UK retail sales rise in August
The CBI's retail sales balance for August increased to +37 from -4 in July, although confidence among companies about their business outlook for the next three months hit -22%, down from -13% in May and the lowest level since the first lockdown in May 2020. Prices for customers continued to rise, with 88% of retailers stating the average price at which they sold their goods had risen in the year to August and only 1% said that prices had fallen, giving a net balance of 87%. The figure in July's survey was 77%. The CBI survey also suggest that online sales fell in August compared with the same month in 2021. The net balance for internet shopping was at -7%, up from -37% in July. Martin Sartorius, principal economist at the CBI, said: "Firms need support from government to encourage investment and create sustainable growth. Business rates reform and a more flexible apprenticeship levy will help with dwindling business."
Cash support for households could trigger further rate rises
Analysts at Bank of America have said handing billions of pounds to the public to help them cope with high energy costs could spur inflation and prompt the Bank of England into raising rates. “Providing stimulus mainly via transfers to households would leave in place a very high inflation peak” of 15%, Bank of America said. “A price cap has the advantages of clarity and preventing anyone from falling between the cracks of various support mechanism,” the bank added.

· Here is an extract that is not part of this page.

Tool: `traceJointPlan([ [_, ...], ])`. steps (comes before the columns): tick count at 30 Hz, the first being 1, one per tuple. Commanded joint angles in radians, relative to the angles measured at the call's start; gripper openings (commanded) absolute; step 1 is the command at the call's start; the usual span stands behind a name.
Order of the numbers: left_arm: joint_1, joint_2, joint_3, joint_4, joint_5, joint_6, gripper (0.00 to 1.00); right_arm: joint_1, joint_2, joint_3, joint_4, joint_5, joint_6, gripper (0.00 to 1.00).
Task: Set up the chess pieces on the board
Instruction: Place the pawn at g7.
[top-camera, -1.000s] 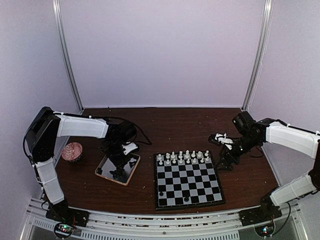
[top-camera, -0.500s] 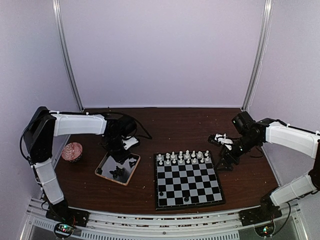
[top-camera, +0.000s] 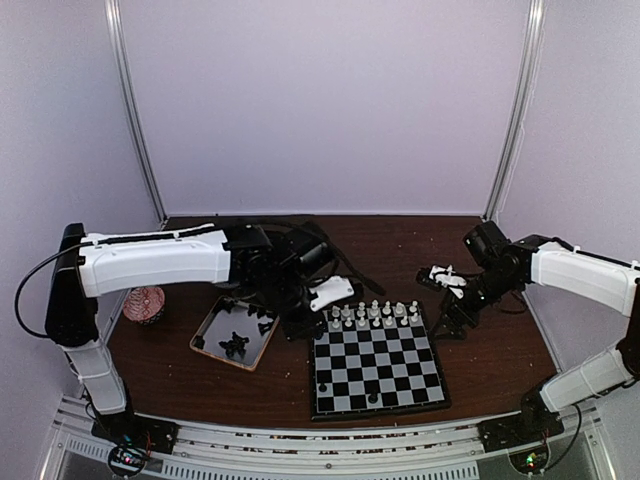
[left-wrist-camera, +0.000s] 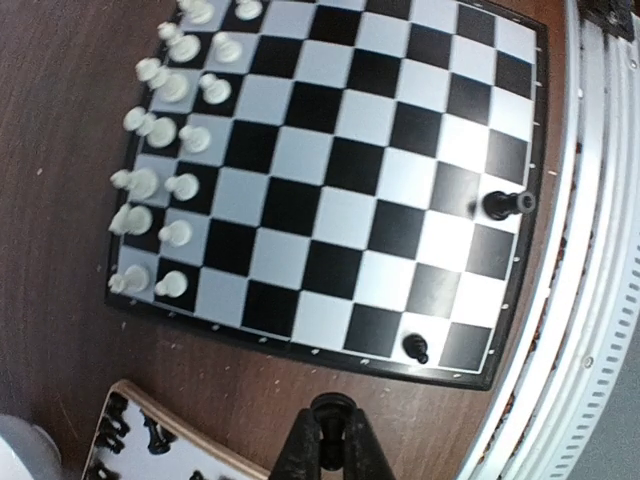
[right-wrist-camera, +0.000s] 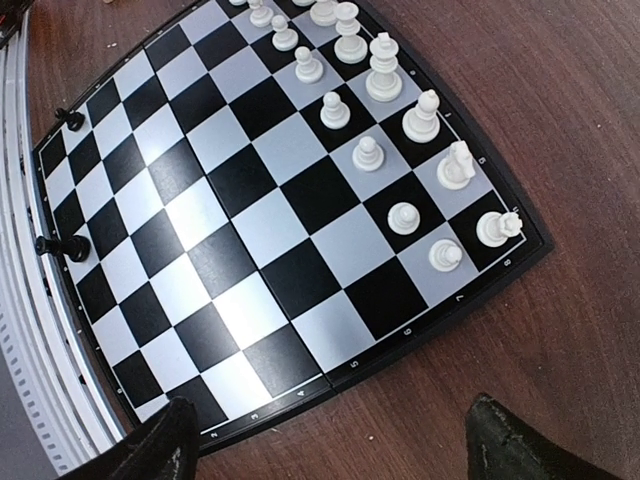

British households £160 worse off in July than a year ago
Research by the supermarket Asda reveals that British households were on average £160 worse off in July than a year earlier. The under-30s are among the hardest hit by sharp increases in the price of essentials including rent, groceries, transport costs and utility bills, Asda’s research found, resulting in an almost 22% slide in disposable income for this group in July compared with a year earlier. The retailer pledged to do all that it could to help people hit by the cost of living crisis.
SEC tightens scrutiny on executive pay
A new Securities and Exchange Commission (SEC) rule will require publicly traded firms in the US to disclose more details about how senior managers are paid, including performance incentives. The regulator on Thursday voted to require companies to disclose how well top management's pay tracked with corporate performance over several years. SEC Chair Gary Gensler said the new rule will help shareholders “assess a public company's decision-making with respect to its executive compensation policies.”